### EXERCISE GOAL
Going through the data below, copy out each line where the word "valued" shows up.

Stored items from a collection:

***

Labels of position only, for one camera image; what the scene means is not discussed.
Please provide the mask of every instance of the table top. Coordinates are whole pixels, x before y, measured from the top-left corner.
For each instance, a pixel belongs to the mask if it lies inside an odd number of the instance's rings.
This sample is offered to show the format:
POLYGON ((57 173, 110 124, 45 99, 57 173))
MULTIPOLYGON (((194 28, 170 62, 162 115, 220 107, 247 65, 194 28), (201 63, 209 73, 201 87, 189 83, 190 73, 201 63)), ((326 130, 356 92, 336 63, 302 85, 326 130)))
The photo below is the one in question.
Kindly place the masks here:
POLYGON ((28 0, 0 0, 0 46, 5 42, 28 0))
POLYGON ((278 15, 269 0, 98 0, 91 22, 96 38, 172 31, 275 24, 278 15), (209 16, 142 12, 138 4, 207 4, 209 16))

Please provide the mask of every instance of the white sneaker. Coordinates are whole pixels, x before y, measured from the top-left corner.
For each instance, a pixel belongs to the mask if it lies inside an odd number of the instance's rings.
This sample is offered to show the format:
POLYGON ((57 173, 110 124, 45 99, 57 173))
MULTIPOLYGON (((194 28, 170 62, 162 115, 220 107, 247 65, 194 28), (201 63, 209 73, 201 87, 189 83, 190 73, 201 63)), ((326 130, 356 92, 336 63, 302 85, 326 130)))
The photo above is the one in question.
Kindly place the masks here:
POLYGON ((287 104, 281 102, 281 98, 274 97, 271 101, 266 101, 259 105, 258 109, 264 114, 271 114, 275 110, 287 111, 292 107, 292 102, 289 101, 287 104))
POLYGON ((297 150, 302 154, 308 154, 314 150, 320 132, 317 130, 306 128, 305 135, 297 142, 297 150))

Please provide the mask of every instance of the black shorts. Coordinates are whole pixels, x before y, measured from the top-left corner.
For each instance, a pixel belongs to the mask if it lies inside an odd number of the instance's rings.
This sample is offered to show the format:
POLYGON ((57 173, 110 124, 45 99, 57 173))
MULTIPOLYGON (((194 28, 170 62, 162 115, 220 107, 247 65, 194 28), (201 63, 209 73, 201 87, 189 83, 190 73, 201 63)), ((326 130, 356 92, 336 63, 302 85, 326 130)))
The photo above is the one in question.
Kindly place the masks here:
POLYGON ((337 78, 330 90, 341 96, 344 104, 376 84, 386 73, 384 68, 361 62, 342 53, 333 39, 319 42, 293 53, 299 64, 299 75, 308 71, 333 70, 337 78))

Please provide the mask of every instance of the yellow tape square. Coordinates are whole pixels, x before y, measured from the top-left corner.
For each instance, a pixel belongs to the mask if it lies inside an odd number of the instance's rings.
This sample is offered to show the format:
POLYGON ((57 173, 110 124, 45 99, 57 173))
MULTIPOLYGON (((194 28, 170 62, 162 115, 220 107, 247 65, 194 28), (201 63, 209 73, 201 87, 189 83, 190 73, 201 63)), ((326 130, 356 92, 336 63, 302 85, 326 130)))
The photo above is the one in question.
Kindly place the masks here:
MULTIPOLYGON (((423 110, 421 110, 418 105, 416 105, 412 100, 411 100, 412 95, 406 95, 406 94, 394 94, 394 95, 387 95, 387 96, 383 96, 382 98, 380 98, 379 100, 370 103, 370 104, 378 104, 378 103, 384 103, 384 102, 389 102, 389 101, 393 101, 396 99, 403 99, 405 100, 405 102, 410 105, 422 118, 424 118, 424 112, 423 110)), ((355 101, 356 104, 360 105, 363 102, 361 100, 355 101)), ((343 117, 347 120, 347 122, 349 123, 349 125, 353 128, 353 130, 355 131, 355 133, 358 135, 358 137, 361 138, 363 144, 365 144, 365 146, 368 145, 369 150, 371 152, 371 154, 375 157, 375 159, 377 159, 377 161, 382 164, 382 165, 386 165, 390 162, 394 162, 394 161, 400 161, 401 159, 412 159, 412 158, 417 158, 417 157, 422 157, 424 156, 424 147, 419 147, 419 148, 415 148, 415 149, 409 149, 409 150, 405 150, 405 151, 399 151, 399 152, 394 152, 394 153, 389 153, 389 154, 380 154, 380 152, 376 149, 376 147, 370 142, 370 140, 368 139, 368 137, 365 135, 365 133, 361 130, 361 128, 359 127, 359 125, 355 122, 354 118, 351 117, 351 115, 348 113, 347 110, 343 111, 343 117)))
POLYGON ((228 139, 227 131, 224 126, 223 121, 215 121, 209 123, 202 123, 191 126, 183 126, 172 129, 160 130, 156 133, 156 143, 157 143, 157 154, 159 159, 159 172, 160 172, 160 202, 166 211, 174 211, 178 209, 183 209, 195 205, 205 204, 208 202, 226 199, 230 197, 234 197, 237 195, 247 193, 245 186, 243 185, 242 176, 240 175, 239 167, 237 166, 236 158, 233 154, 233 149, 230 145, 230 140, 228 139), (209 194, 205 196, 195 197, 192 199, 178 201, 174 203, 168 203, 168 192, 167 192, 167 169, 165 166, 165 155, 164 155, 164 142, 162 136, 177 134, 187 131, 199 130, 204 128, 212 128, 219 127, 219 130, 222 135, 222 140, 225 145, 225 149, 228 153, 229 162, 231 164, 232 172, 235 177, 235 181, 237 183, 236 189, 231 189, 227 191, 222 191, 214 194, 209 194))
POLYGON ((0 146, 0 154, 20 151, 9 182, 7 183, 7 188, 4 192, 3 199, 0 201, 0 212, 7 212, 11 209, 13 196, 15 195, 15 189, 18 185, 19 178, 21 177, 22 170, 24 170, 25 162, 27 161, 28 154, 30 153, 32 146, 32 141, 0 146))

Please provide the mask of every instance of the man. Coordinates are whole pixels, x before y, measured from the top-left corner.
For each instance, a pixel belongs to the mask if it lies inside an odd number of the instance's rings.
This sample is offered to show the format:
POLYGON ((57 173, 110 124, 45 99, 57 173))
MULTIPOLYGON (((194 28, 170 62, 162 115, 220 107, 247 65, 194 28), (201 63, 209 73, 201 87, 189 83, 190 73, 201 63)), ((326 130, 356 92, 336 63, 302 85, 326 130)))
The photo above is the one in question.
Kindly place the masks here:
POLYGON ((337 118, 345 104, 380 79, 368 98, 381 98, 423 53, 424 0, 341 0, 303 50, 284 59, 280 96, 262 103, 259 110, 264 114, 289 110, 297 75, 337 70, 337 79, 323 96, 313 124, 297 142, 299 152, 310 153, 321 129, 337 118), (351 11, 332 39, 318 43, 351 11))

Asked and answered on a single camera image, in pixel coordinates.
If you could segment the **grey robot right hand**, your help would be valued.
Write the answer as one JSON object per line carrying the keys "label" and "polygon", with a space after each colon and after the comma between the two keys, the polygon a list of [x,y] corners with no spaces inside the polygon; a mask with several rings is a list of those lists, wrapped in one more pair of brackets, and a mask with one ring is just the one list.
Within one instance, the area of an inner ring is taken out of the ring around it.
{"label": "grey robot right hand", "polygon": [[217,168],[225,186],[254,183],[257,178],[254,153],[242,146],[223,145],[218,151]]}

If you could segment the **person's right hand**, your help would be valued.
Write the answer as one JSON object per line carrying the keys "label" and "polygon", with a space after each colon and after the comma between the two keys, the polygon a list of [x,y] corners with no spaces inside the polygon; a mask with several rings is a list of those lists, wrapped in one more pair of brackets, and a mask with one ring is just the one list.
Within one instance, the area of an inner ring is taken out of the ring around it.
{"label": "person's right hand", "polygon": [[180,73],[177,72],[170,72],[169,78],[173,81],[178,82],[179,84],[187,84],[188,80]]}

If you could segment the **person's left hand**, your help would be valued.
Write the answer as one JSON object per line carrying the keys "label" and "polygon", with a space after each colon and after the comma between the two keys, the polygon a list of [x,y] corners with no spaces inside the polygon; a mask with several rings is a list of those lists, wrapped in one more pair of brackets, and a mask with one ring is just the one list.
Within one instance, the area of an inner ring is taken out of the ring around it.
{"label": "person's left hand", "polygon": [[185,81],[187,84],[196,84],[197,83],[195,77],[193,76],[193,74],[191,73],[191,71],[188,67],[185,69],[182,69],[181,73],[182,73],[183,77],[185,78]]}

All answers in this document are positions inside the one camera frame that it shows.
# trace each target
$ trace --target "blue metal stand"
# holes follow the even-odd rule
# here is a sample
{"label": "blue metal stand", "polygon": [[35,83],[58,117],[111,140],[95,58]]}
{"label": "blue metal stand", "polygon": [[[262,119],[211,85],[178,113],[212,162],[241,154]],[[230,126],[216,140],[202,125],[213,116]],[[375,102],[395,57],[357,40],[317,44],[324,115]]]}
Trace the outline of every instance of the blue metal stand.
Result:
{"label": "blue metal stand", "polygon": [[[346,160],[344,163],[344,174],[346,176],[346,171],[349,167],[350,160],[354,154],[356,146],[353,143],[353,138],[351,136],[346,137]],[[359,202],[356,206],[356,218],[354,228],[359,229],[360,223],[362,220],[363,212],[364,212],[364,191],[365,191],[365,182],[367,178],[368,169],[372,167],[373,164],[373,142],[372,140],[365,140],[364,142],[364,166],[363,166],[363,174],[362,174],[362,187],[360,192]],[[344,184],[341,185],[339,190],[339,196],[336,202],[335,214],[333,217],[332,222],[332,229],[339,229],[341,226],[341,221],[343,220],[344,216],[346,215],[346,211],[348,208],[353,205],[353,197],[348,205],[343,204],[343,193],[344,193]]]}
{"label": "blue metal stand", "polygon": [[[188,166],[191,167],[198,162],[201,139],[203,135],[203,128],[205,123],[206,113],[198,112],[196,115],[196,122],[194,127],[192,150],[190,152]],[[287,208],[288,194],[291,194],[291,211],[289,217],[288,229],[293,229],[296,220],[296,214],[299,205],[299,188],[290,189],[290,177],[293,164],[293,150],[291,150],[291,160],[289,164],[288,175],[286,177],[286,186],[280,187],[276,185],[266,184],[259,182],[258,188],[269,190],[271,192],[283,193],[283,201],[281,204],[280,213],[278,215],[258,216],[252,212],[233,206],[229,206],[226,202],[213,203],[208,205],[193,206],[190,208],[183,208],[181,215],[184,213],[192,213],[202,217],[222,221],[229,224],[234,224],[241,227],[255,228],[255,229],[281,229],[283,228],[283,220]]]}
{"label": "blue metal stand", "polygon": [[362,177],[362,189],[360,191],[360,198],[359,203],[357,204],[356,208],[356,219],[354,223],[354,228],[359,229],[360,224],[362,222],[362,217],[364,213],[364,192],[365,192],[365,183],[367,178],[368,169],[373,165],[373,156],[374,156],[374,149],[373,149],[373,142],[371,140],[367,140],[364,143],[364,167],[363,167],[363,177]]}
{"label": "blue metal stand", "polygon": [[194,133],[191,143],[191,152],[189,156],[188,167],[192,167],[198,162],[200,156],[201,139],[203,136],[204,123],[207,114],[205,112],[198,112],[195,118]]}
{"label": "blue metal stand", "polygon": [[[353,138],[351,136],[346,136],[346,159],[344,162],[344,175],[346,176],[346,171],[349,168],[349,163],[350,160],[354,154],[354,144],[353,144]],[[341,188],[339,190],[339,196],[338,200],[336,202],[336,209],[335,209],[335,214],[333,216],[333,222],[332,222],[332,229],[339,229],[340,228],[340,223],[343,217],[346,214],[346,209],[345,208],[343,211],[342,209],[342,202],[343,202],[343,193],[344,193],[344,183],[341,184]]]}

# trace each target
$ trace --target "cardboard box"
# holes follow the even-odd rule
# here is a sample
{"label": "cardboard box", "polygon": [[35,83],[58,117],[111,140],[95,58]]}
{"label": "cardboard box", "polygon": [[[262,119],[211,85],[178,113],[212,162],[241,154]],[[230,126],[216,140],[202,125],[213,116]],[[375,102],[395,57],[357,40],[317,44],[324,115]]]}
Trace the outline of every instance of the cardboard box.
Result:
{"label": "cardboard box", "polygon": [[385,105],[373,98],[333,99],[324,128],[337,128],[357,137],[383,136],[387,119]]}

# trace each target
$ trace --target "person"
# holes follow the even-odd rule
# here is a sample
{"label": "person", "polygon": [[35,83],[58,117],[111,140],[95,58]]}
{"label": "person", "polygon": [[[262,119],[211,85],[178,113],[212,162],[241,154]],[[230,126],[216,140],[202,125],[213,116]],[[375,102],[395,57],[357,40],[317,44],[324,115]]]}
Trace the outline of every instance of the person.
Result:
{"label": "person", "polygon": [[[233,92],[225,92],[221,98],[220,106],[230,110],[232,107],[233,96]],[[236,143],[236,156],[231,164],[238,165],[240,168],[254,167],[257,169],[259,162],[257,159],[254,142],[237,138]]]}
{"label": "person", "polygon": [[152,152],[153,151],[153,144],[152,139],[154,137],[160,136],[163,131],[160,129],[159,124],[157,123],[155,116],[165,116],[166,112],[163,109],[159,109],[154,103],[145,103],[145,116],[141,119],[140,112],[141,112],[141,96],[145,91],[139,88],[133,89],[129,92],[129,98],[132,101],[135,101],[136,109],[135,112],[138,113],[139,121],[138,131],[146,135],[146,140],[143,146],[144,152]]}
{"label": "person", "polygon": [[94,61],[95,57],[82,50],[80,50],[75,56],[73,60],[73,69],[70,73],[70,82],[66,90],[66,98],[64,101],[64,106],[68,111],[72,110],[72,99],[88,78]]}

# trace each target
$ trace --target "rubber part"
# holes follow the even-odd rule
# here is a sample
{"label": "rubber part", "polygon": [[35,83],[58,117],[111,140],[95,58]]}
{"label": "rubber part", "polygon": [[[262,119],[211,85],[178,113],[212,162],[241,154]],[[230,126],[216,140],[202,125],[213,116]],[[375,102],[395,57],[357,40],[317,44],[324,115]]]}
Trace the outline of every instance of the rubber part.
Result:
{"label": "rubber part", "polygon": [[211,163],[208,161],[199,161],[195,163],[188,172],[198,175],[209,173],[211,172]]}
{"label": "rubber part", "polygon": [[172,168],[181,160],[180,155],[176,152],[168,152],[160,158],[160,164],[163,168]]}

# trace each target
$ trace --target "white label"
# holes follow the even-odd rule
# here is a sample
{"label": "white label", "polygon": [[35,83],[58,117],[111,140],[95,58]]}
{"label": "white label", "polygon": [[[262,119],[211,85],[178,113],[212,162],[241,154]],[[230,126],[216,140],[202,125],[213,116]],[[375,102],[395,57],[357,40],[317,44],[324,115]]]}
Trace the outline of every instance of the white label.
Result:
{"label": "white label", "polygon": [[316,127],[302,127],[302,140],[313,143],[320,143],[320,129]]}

***

### COMPLETED EXERCISE
If you could segment the **grey robot right hand**, your help would be valued.
If you could segment the **person's right hand**, your help would be valued.
If you could segment the **person's left hand**, your help would be valued.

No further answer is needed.